Monday, September 27, 2010

Another Legacy Post

Editor: Sorry, this is yet another post from my previous blog. I'm stewing up a really good post, about business and culture, and...um...yeah, you'll just have to see it when it goes live.

The Wiki Man

or, "An Augmented Reality Is Now a Necessity to Be Free"

"Conversations aren't contests!"
"OK, a point for you, but I'm still ahead."
-Calvin and Hobbes (not in that order)

We used to proclaim the coming of a great Age of Information, where our world would be shaped by the free dissemination of knowledge, causing unpredictable, miraculous changes to our culture. Now that it's here, we're still trying to figure out what the ramifications are. Socially, it seems that there are new structures being constructed electronically that have no analogs in the flesh-and-blood world. In the realm of pure information, a wide and cacophonous sea has arisen, full of truth, falsehood, trivia, rumor, news, and entertainment. The internet hosts information with a half-life rather than a shelf life, self-destructing in days, hours, or, in the case of some personal news on social networking sites, minutes. The rise of the meme, a small unit of virally-spreading social importance, has produced culture on the same scale. Nigh infinite specialized blogs give otherwise tiny interests worldwide audiences.

We continue to produce music, film, television, literature (and other reading material), and other art, and more people have access to it—and to content produced before the Electronic Era. In this way, the entire universe of human discourse is expanding at an amazing rate. What does not seem to be expanding, however, is our ability to retain it—at least, not fast enough. It appears that as this expansion of content continues, the average human brain will need a peripheral device in order to process it.

I don't have the research to back everything I'm about to say. Truthfully, I don't think the research has been done, and in some cases, the research may not be possible. I have listed here three assumptions about our society and its content that support the idea that the human mind cannot suffice forever as a solitary data processing device.

The Three Assumptions

1. The universe of content is expanding faster than our rate of daily content consumption
2. The rapidly dividing nature of social groups is making content less accessible overall
3. Intertextual depth is increasing the difficulty of making all the connections available in a work

I'll explain them. Number one. There is a lot of information in the world. The internet has made it so easy to produce content that everyone is doing it. (Almost literally.) As the number of content producers increases and the amount of content they produce increases, our ability to consume it all (and our desire, to be honest) can't keep pace. That's fine: no one expects you to read the whole Internet. In fact, I would advise heavily against it. But it does mean that at some point, there will be so much content to refer to that our shared universes of discourse will become more separate.

Think about that. When was the last time you talked to a friend about a basketball game, a movie, a book? Now delve deeper. When was the last time you talked about an issue, in which both parties had read similar material? What about a webcomic or a flash game? As we create a larger universe, we might eventually produce enough content that most of our communication will be in hypertext.

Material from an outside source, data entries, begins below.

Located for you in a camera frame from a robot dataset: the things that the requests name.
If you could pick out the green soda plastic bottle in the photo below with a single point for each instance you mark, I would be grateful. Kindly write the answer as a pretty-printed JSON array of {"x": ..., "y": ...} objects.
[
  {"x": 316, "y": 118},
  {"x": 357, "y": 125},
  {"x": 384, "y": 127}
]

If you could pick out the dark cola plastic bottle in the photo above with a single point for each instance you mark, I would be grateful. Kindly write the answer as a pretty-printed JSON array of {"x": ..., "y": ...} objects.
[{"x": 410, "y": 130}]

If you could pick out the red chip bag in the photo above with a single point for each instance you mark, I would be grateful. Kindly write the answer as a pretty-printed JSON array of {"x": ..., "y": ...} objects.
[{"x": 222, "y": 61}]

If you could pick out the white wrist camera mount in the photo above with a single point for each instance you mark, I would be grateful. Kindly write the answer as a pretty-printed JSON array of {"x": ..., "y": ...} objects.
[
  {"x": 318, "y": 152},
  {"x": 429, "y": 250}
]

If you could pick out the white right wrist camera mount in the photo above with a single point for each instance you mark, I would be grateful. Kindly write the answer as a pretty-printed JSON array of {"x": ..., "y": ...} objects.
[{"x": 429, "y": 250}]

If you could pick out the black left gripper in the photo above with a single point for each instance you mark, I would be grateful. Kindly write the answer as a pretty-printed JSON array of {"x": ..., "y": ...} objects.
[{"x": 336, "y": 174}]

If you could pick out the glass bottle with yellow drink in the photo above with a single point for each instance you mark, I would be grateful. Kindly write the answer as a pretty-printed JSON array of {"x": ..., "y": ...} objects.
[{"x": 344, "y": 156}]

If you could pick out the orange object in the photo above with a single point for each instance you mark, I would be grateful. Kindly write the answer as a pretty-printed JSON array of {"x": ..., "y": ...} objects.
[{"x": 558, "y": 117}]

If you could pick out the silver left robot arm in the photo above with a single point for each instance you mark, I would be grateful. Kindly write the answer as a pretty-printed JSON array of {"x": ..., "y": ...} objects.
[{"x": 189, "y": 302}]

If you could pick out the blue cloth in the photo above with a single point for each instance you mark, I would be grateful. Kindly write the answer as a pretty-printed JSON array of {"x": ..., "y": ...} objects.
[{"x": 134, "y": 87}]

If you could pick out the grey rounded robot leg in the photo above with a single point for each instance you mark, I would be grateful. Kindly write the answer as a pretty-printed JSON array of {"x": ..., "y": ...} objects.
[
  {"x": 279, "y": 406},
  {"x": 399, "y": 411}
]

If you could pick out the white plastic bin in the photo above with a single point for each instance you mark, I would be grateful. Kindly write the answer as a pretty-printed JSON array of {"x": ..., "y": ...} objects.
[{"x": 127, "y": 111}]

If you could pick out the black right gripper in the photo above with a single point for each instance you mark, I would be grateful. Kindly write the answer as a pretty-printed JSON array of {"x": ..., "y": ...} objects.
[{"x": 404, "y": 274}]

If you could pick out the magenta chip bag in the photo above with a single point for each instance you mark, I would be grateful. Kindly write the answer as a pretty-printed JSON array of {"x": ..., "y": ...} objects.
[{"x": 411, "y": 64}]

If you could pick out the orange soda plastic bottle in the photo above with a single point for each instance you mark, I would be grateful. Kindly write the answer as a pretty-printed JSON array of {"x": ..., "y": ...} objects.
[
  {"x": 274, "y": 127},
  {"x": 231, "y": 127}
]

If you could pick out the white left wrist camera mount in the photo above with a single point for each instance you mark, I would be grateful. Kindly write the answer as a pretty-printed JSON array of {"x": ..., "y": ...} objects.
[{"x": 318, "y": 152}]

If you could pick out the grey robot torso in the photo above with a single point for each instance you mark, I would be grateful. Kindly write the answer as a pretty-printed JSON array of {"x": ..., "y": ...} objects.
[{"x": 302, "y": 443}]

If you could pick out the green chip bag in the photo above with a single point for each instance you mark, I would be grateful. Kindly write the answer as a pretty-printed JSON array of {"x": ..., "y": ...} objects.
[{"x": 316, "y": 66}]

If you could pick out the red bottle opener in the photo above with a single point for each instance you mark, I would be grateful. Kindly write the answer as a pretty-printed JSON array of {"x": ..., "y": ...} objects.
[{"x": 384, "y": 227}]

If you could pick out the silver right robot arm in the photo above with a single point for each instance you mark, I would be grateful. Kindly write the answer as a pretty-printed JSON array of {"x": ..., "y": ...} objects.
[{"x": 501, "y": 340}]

Number two. Culture naturally separates out, like old dairy products. One clump here, another there, divided by preferences in religion, politics, language, genetic background, tastes in music, age, and hairstyles. Modern culture separates more than it used to. In college, for example, I ran with a crowd that came from mostly the middle of the political spectrum, listened to indie music, watched indie film, but all dressed reasonably normally. We did not mingle well with groups that were slightly different politically and had stranger hair, even if they liked the same music and movies. We had enough in common with those groups, but there was clearly a divider.

Today's dividers are many, as there are many things to be divided over, and separate less dissimilar strata. Can it be that these strata produce content that is left unread by the others?

Number three. Back in the day there wasn't much content to refer to. The writers of the classics basically referred to religious texts and classics that were even older than them. Today, you can't get through an episode of Psych without a couple dozen references to other works. Some of those works refer to other works. Intertextual depth is what I'm calling that networking of references, and it makes full comprehension of a work difficult, turning pieces of content into a set of nesting dolls. Perhaps this depth could become too much for the human mind.

Note that I am not asserting that all three of these assumptions are correct, or indeed that any one of them is. But if any one of them stands true, it stands to reason that someone wishing to converse in the future should be supplied with a device running an algorithm to search for the meanings of references in any given conversation, so that information can flow unhindered. At least, I hope so, because I'm kind of getting sick of looking things up on wikipedia while I'm instant messaging people.